| DIRECTIONS FOR THIS TASK |
Would you repeat each of the lines below exactly?

---

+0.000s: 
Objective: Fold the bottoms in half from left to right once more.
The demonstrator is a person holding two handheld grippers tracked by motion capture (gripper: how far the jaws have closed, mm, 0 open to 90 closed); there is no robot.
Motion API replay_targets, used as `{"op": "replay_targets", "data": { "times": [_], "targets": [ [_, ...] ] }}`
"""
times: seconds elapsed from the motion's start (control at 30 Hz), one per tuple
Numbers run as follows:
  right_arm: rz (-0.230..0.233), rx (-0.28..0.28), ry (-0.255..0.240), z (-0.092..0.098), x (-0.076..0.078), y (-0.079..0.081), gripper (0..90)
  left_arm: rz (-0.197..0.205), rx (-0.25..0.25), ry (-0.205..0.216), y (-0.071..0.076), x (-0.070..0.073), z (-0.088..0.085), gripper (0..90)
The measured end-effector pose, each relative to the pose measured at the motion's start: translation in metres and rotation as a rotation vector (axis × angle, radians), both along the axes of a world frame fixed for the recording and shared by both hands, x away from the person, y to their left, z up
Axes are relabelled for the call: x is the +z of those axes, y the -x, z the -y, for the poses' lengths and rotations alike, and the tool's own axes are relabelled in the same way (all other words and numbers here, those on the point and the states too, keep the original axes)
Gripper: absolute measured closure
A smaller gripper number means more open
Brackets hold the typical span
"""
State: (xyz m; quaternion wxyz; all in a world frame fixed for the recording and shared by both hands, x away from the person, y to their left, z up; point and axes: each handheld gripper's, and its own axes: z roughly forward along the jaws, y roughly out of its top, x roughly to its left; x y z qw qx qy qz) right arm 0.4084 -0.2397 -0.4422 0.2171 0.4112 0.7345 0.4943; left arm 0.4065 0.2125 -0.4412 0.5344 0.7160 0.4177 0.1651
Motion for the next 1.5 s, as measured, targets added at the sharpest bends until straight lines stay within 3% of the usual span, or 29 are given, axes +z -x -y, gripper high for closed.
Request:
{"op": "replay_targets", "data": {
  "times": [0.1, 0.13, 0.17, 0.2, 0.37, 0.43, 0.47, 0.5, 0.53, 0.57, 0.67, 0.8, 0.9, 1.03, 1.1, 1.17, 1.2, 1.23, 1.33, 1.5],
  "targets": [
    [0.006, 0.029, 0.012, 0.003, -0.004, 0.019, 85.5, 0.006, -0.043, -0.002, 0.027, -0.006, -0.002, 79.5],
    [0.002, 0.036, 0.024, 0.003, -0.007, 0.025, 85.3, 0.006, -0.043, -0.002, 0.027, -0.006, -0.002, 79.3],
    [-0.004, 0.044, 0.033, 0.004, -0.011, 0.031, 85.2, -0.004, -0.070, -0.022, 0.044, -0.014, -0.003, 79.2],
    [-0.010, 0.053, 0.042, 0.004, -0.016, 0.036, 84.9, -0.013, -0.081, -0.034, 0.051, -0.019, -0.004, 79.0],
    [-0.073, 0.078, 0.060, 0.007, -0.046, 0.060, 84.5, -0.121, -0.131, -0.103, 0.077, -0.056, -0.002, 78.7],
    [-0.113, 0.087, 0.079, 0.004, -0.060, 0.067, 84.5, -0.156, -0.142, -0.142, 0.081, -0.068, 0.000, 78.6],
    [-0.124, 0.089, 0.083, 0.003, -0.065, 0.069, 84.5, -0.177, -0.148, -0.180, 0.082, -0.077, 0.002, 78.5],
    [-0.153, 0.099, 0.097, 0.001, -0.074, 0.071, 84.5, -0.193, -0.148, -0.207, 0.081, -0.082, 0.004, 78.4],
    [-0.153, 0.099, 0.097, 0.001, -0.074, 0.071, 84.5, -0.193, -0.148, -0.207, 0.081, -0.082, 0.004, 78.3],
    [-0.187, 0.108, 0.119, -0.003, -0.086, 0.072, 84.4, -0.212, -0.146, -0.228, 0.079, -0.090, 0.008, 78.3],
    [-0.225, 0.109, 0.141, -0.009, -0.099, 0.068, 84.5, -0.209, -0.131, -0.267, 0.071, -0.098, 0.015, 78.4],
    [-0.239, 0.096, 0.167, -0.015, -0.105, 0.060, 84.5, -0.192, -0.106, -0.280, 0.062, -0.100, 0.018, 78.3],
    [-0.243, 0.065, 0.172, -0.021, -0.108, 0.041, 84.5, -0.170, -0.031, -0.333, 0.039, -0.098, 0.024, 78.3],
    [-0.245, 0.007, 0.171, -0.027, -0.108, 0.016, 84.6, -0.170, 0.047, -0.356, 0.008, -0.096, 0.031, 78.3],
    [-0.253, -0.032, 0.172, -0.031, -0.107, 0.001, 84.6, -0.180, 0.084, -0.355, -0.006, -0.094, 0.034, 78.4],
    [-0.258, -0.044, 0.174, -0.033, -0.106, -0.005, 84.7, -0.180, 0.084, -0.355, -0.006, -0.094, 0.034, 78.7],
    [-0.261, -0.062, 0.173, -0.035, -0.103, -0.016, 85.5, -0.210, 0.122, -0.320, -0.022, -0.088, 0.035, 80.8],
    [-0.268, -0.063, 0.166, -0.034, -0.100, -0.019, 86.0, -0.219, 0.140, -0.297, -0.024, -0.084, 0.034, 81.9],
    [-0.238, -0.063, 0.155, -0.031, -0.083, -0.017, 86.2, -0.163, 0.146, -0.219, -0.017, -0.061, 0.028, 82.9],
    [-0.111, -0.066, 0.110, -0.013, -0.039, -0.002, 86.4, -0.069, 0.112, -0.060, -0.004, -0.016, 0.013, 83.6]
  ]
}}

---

| ANSWER FOR THIS EXERCISE |
+0.000s: 
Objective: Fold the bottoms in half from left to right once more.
The demonstrator is a person holding two handheld grippers tracked by motion capture (gripper: how far the jaws have closed, mm, 0 open to 90 closed); there is no robot.
Motion API replay_targets, used as `{"op": "replay_targets", "data": { "times": [_], "targets": [ [_, ...] ] }}`
"""
times: seconds elapsed from the motion's start (control at 30 Hz), one per tuple
Numbers run as follows:
  right_arm: rz (-0.230..0.233), rx (-0.28..0.28), ry (-0.255..0.240), z (-0.092..0.098), x (-0.076..0.078), y (-0.079..0.081), gripper (0..90)
  left_arm: rz (-0.197..0.205), rx (-0.25..0.25), ry (-0.205..0.216), y (-0.071..0.076), x (-0.070..0.073), z (-0.088..0.085), gripper (0..90)
The measured end-effector pose, each relative to the pose measured at the motion's start: translation in metres and rotation as a rotation vector (axis × angle, radians), both along the axes of a world frame fixed for the recording and shared by both hands, x away from the person, y to their left, z up
Axes are relabelled for the call: x is the +z of those axes, y the -x, z the -y, for the poses' lengths and rotations alike, and the tool's own axes are relabelled in the same way (all other words and numbers here, those on the point and the states too, keep the original axes)
Gripper: absolute measured closure
A smaller gripper number means more open
Brackets hold the typical span
"""
State: (xyz m; quaternion wxyz; all in a world frame fixed for the recording and shared by both hands, x away from the person, y to their left, z up; point and axes: each handheld gripper's, and its own axes: z roughly forward along the jaws, y roughly out of its top, x roughly to its left; x y z qw qx qy qz) right arm 0.4084 -0.2397 -0.4422 0.2171 0.4112 0.7345 0.4943; left arm 0.4065 0.2125 -0.4412 0.5344 0.7160 0.4177 0.1651
Motion for the next 1.5 s, as measured, targets added at the sharpest bends until straight lines stay within 3% of the usual span, or 29 are given, axes +z -x -y, gripper high for closed.
Request:
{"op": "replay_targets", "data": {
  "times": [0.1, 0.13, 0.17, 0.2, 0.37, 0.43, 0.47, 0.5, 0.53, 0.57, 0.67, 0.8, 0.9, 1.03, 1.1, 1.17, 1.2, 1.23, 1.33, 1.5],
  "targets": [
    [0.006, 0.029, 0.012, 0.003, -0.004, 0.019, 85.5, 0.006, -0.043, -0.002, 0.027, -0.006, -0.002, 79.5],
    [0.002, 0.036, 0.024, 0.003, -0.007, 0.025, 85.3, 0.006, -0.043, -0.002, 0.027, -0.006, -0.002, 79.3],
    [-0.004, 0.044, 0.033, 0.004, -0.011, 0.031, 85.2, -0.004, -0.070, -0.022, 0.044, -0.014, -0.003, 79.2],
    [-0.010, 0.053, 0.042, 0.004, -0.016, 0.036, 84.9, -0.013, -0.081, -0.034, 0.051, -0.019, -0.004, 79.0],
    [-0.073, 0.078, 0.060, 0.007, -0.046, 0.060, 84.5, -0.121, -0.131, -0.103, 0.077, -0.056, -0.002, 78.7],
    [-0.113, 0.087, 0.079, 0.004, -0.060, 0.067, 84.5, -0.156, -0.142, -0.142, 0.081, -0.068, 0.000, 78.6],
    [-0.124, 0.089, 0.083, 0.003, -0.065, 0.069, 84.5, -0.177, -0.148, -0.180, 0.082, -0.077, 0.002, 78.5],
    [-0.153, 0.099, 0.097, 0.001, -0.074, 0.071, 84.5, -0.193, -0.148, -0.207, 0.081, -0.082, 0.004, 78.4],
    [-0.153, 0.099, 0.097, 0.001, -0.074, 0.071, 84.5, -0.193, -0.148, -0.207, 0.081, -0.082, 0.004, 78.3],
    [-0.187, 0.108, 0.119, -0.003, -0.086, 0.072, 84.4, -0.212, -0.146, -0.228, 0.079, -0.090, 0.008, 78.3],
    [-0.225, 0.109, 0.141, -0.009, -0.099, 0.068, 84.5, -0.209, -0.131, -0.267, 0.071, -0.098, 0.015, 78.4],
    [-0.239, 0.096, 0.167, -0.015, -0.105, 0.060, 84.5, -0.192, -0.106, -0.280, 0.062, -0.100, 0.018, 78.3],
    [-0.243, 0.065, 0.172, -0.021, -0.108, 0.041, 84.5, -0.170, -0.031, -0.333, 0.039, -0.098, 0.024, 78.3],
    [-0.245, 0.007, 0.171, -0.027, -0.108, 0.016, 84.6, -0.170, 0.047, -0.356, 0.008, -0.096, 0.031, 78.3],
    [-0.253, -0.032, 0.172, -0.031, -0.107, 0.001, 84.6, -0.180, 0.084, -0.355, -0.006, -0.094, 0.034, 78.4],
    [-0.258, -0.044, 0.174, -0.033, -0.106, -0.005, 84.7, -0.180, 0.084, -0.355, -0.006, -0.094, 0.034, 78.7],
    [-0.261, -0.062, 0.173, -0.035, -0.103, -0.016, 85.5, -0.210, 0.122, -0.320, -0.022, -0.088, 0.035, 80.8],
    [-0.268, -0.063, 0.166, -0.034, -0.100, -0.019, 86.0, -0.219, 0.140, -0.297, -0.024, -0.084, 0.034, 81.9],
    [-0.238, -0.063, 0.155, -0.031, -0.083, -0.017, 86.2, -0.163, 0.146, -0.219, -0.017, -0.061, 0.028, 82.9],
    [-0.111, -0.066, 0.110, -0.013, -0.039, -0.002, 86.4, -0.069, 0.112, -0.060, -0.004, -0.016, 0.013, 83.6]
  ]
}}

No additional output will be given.